Support Questions

Find answers, ask questions, and share your expertise

how to schedule sqoop import on daily bases

avatar
Explorer

hi,

wanted to move rdbms data into hdfs on daily bases using sqoop import.

is there any job shedular avaible in hadoop system which will run sqoop import command on daily bases ?

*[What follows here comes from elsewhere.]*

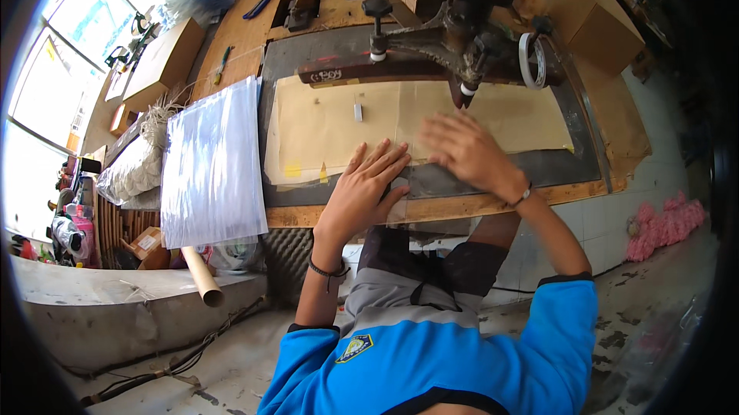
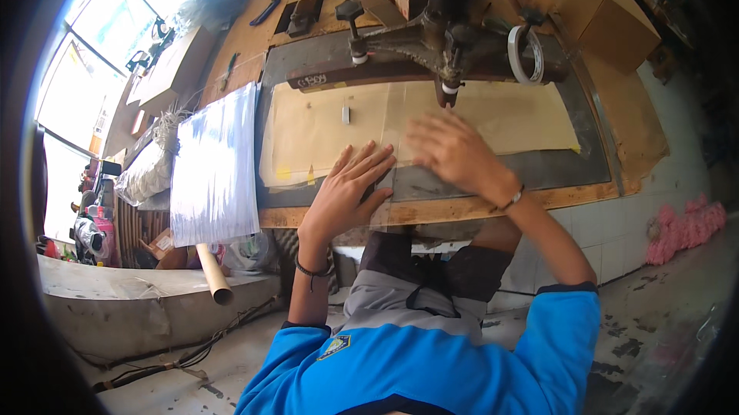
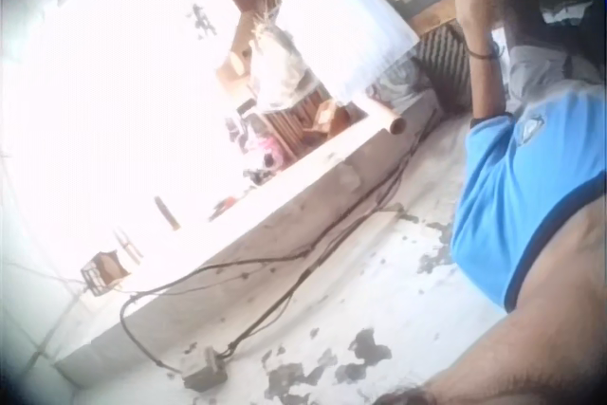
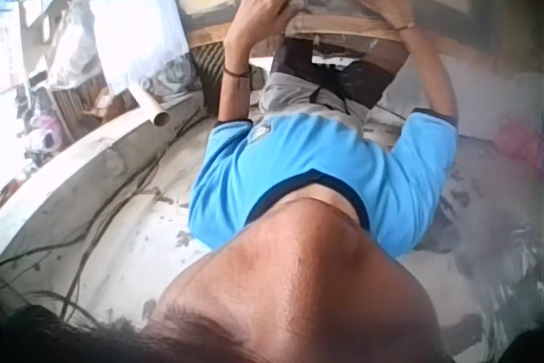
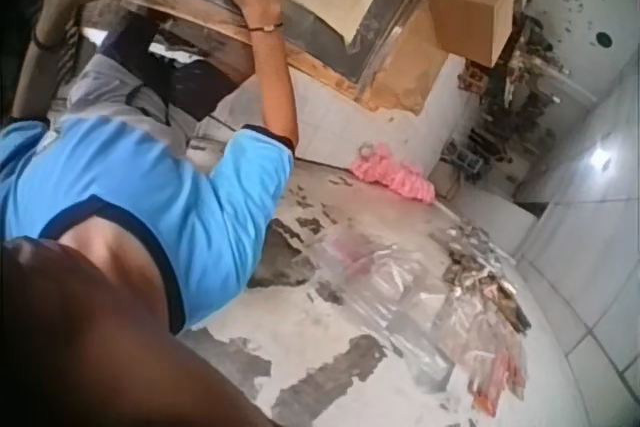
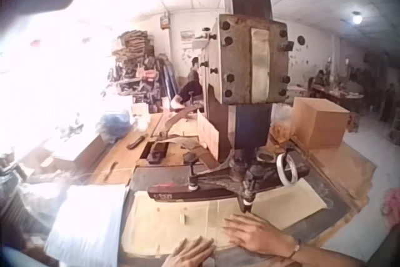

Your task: The person positions a translucent plastic sheet under a mechanical press, aligns a small component, and operates the press by hand to join them.

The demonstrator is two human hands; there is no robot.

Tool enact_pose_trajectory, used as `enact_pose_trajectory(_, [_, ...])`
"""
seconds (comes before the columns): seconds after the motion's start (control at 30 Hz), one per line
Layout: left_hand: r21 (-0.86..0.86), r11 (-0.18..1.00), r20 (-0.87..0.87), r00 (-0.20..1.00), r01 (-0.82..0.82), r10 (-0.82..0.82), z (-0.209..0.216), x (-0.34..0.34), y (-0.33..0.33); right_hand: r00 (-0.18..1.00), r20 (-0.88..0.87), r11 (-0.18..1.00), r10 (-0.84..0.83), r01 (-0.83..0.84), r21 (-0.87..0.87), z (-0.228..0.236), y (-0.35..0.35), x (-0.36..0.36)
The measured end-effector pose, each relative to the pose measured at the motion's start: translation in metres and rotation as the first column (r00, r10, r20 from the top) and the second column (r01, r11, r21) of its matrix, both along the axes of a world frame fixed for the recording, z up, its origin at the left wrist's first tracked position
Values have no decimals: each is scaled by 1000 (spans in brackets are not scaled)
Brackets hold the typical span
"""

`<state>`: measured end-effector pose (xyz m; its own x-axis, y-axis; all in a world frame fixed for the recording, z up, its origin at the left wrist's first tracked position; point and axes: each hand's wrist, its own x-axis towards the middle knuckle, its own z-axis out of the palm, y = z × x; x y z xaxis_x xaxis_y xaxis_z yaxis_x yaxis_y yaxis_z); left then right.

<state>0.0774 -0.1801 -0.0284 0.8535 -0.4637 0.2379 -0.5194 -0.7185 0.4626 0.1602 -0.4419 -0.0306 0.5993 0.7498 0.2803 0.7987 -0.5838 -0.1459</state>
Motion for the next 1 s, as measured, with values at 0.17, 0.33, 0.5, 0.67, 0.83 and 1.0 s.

if  yes then please provide details such as how to set job sheduleing frequency and how to check log if job fails ?

 

regards

vivek

15 REPLIES 15

avatar
Expert Contributor

Hi,

 

There are 2 options that you can do.

 

 

1. You can create a shell script(Containing the Sqoop commands) and set a Cron based scheduler time to time as per the your requirement.

 

Link:- https://www.taniarascia.com/setting-up-a-basic-cron-job-in-linux/

 

2. Or you can create Oozie workflow jobs( which will run Sqoop actions frequently) and pass it out in coordinator.

 

Link:- https://oozie.apache.org/docs/4.1.0/DG_SqoopActionExtension.html (To create workflow.xml)

Link:- https://oozie.apache.org/docs/3.1.3-incubating/CoordinatorFunctionalSpec.html ( To create coordinator)

 

Regards

Nitish

 

 

avatar
Explorer

hi,

i want to import rdbms table into hdfs usign sqoop and increment will happen on daily bases.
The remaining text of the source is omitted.